Setiap kelompok tikus dianastesi dalam toples menggunakan kloroform per-inhalasi hingga mati, kemudian tikus dibungkus dengan polybag dan dikuburkan. 4.6.12 Pengamatan hasil

Jumlah sel fibroblast pada luka eksisi melalui pembuatan sediaan preparat histopatologi dengan pewarnaan hematoksilin eosin yang kemudian diamati di bawah mikroskop cahaya dengan perbesaran 400x dan dihitung jumlah sel fibroblast yang nampak pada enam lapangan pandang (Albaayit, S. F. A., Abba, Y., & Abdullah 2015).

1.7 Alur Penelitian

Anastesi dengan kloroform, lalu rambut bagian posterior tikus dicukur

Desinfeksi dengan povidone iodine dan alkohol 70%, lalu eksisi dengan luas 1 cm² dengan biopsy punch

Pemberian gel dan penggantian perban sehari sekali selama hari 7

Kel. 1 (Kontrol +)

Pemberian basis gel tanpa

ekstrak daun melati gambir (F4) Kel. 2 (perlakuan 1) Pemberian gel ekstrak daun melati gambir 3% (F1) Kel. 3 (perlakuan 2) Pemberian gel ekstrak daun melati gambir 6% (F2) Kel. 4 (perlakuan 3) Pemberian gel ekstrak daun melati gambir 12% (F3)

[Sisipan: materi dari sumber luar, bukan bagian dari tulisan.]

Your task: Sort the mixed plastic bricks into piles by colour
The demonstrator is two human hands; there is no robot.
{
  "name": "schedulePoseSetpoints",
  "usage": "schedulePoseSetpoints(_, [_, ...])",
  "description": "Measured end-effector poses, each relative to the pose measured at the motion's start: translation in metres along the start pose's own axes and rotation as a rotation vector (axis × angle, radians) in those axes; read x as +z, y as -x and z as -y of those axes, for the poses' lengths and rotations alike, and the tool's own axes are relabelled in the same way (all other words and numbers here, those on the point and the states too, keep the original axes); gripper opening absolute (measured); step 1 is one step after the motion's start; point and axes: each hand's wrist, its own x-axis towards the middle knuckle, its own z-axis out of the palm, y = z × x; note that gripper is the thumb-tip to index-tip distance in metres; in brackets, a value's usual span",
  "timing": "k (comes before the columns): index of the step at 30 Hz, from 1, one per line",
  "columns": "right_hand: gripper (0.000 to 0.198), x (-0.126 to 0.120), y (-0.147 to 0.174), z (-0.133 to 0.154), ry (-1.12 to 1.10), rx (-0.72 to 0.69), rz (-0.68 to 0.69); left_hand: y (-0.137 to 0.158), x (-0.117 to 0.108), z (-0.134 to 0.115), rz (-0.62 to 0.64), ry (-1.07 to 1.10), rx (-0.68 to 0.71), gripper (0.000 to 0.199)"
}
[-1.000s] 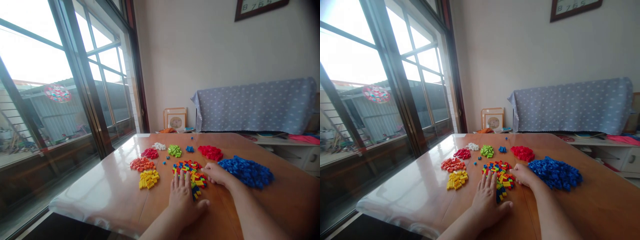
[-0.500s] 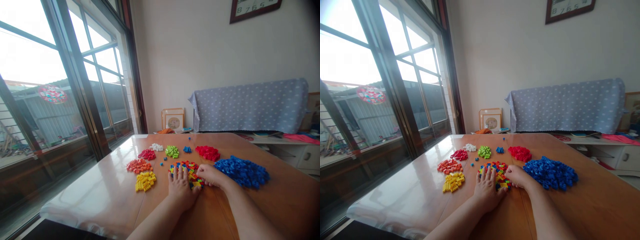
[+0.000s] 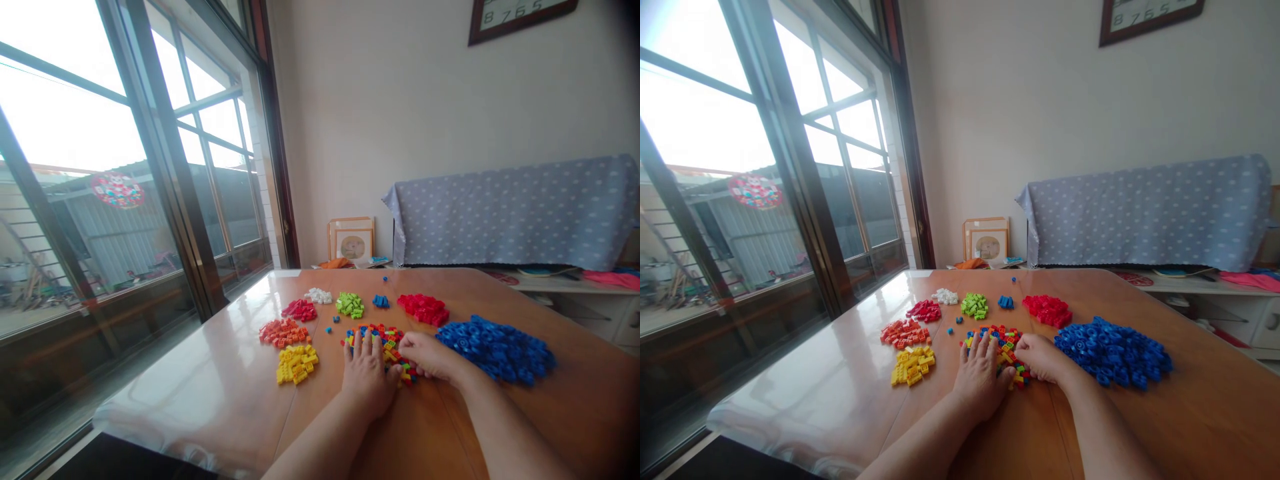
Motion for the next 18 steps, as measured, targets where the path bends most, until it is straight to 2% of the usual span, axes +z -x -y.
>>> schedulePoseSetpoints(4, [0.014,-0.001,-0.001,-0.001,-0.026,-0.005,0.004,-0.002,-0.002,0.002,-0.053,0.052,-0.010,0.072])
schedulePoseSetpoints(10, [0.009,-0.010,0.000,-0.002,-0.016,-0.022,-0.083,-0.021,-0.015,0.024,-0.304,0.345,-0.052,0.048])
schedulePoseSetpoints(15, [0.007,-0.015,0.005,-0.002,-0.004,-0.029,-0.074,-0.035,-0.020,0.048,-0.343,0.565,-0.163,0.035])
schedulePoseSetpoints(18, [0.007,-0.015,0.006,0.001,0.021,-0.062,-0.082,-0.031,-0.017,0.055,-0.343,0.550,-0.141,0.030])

Pengambilan sediaan jaringan dengan menggunakan biopsy punch

Perlakuan setelah tindakan

Pengumpulan data

Aklimatisasi 24 tikus baik pakan dan lingkungan selama 7 hari

Penimbangan berat tikus untuk menghitung dosis kloroform

Analisis data

Gambar 4.1 Alur penelitian

Keterangan:

• Kelompok 1: 6 tikus (terhitung dengan jumlah tikus drop out) dengan pemberian basis gel tanpa ekstrak daun melati gambir sebagai kontrol • Kelompok 2: 6 tikus (terhitung dengan jumlah tikus drop out) untuk perlakuan 1

(pemberian gel ekstrak daun melati gambir 3%)

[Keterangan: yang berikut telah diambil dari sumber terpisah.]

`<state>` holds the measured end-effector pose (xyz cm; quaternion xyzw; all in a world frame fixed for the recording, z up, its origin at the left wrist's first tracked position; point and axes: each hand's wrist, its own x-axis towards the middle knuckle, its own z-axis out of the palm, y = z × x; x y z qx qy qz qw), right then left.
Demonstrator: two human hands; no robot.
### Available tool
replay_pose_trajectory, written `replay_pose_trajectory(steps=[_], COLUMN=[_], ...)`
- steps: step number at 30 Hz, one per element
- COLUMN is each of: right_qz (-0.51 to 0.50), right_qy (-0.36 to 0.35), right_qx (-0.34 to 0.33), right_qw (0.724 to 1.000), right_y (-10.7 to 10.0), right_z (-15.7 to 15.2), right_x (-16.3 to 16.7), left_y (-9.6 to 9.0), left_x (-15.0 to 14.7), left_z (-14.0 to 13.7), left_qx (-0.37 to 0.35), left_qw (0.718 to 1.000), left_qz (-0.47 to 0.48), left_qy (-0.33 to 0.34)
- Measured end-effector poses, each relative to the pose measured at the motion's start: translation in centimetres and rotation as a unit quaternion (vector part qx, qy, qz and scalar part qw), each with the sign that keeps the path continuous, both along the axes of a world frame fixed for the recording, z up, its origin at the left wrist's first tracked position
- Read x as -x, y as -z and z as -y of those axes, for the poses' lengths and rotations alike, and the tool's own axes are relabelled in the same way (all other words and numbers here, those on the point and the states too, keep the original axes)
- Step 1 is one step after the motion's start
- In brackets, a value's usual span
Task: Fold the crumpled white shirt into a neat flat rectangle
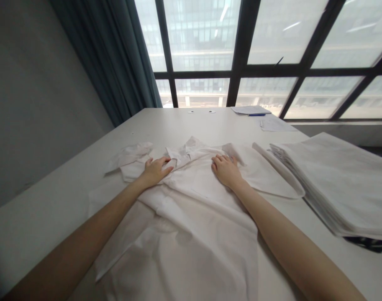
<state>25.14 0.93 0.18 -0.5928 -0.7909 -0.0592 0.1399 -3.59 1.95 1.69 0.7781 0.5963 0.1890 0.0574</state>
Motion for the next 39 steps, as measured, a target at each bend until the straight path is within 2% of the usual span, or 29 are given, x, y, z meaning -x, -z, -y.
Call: replay_pose_trajectory(steps=[7, 9, 12, 17, 21, 25, 30, 39], right_qz=[-0.011, -0.013, -0.016, -0.027, -0.022, 0.02, -0.021, -0.124], right_qy=[-0.018, -0.032, -0.062, -0.102, -0.127, -0.185, -0.186, -0.076], right_qx=[-0.025, -0.038, -0.064, -0.122, -0.149, -0.155, -0.142, -0.183], right_qw=[0.999, 0.999, 0.996, 0.987, 0.98, 0.97, 0.972, 0.972], right_y=[0.0, -0.1, -0.6, -1.6, -2.1, -2.5, -2.6, -1.8], right_z=[0.1, 0.3, 0.6, 1.2, 1.7, 2.2, 2.3, 1.4], right_x=[0.0, 0.1, 0.4, 1.1, 1.4, 1.4, 1.5, 0.8], left_y=[0.4, 0.4, 0.4, 0.0, -0.7, -1.1, -1.1, -1.2], left_x=[-0.1, -0.1, -0.2, -0.2, -0.2, -0.3, -0.6, 0.1], left_z=[0.6, 0.7, 1.1, 2.0, 2.7, 3.1, 3.1, 1.9], left_qx=[-0.035, -0.052, -0.094, -0.179, -0.2, -0.21, -0.202, -0.197], left_qw=[0.992, 0.99, 0.989, 0.97, 0.951, 0.936, 0.942, 0.966], left_qz=[0.122, 0.131, 0.099, 0.014, -0.033, -0.061, -0.074, -0.113], left_qy=[0.019, 0.025, 0.057, 0.165, 0.234, 0.274, 0.258, 0.125])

• Kelompok 3: 6 tikus (terhitung dengan jumlah tikus drop out) untuk perlakuan 2 (pemberian gel ekstrak daun melati gambir 6%)

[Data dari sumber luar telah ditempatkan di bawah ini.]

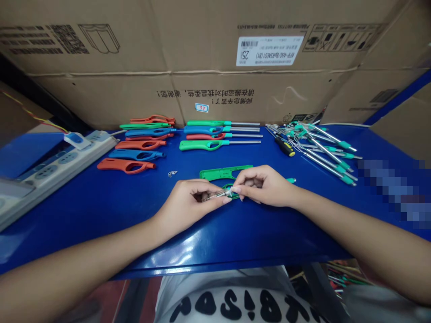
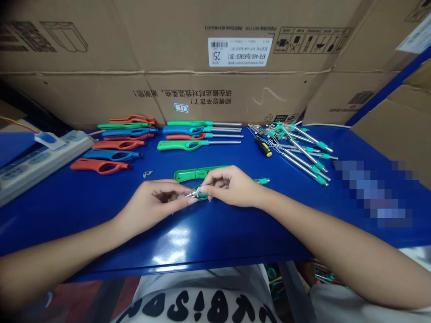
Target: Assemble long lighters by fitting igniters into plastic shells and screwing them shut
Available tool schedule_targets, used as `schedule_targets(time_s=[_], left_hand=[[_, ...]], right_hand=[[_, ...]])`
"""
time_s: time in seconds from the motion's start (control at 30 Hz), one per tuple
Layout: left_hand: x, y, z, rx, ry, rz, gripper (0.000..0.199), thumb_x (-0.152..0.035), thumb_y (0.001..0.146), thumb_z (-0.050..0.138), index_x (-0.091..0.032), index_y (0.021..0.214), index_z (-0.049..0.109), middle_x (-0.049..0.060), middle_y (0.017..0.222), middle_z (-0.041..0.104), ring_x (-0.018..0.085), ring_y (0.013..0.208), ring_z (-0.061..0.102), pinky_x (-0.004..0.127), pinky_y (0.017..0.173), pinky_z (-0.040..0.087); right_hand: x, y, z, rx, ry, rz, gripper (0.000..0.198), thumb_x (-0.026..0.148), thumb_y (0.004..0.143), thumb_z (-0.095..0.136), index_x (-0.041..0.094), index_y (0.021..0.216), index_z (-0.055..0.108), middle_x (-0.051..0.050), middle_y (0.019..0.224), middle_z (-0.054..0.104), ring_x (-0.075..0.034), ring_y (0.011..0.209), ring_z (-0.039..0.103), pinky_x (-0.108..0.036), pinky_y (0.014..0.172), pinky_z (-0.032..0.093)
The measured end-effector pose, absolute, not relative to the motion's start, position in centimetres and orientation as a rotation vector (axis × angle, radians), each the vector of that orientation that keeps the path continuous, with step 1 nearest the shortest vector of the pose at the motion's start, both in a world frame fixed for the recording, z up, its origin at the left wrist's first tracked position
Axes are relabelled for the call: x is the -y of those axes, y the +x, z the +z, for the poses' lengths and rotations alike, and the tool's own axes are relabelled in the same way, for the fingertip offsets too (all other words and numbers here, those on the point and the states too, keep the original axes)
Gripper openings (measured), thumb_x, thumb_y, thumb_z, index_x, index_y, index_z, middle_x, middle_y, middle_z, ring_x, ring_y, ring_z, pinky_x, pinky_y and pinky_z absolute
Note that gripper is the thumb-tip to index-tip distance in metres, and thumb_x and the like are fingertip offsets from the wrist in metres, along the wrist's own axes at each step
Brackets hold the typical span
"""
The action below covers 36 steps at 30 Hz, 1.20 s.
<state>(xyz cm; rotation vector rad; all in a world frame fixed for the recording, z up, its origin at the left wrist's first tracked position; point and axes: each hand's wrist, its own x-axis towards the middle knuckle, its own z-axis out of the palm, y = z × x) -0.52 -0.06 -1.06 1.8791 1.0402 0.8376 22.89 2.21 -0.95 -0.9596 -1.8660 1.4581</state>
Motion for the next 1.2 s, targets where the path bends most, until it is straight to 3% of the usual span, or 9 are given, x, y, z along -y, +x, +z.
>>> schedule_targets(time_s=[0.4, 1.2], left_hand=[[-0.01, -0.48, -0.72, -1.049, 1.845, 0.792, 0.022, -0.035, 0.089, 0.073, -0.017, 0.096, 0.082, 0.006, 0.082, 0.075, 0.012, 0.063, 0.058, 0.023, 0.055, 0.042], [-0.09, -0.28, -1.07, -1.045, 1.837, 0.799, 0.02, -0.034, 0.09, 0.072, -0.021, 0.101, 0.083, 0.003, 0.076, 0.071, 0.012, 0.064, 0.056, 0.024, 0.057, 0.039]], right_hand=[[-2.44, 23.03, -0.91, 1.76, -0.967, 1.524, 0.037, 0.049, 0.08, 0.079, 0.013, 0.085, 0.07, 0.002, 0.063, 0.064, -0.004, 0.041, 0.046, -0.018, 0.038, 0.036], [-1.79, 22.42, -0.85, 1.773, -1.043, 1.47, 0.034, 0.045, 0.079, 0.081, 0.014, 0.08, 0.068, 0.002, 0.06, 0.065, -0.004, 0.04, 0.046, -0.017, 0.037, 0.035]])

• Kelompok 4: 6 tikus (terhitung dengan jumlah tikus drop out) untuk perlakuan 3 (pemberian gel ekstrak daun melati gambir 12%)

4.8 Analisis Data

Dikarenakan besar sampel ≤50, maka data-data yang telah diperoleh dianalisis dengan uji normalitas menggunakan uji Shapiro -Wilk. Uji normalitas digunakan untuk mengetahui apakah distribusi data normal. Sebaran data dinilai normal apabila p>0,05. Jika p<0,05 maka data tersebut dapat ditransformasi. Kemudian dilanjutkan uji homogenitas menggunakan uji varian Levene’s test untuk mengetahui bahwa dua atau lebih kelompok data sampel berasal dari populasi yang memiliki varians sama (homogen). Varian dinilai homogen bila p>0,05. Apabila uji normalitas didapatkan sebaran data tidak normal, maka dilakukan transformasi data dan jika sebaran data normal dapat lanjutkan uji non parametrik dengan uji Kruskal-Wallis dan dilanjutkan uji Post hoc Mann-Whitney. Jika data masing-masing kelompok terdistribusi normal dan varian antar kelompok homogen, maka dilakukan uji One-Way ANOVA. Hipotesis diterima bila perbedaan dianggap signifikan untuk nilai p<0,05. Bila hasil uji One-Way ANOVA menunjukkan adanya perbedaan signifikan, maka uji selanjutnya adalah melihat kelompok mana saja yang berbeda. bila varian sama, maka uji lanjut yang digunakan adalah uji Post Hoc Bonferroni (P. F, 2013).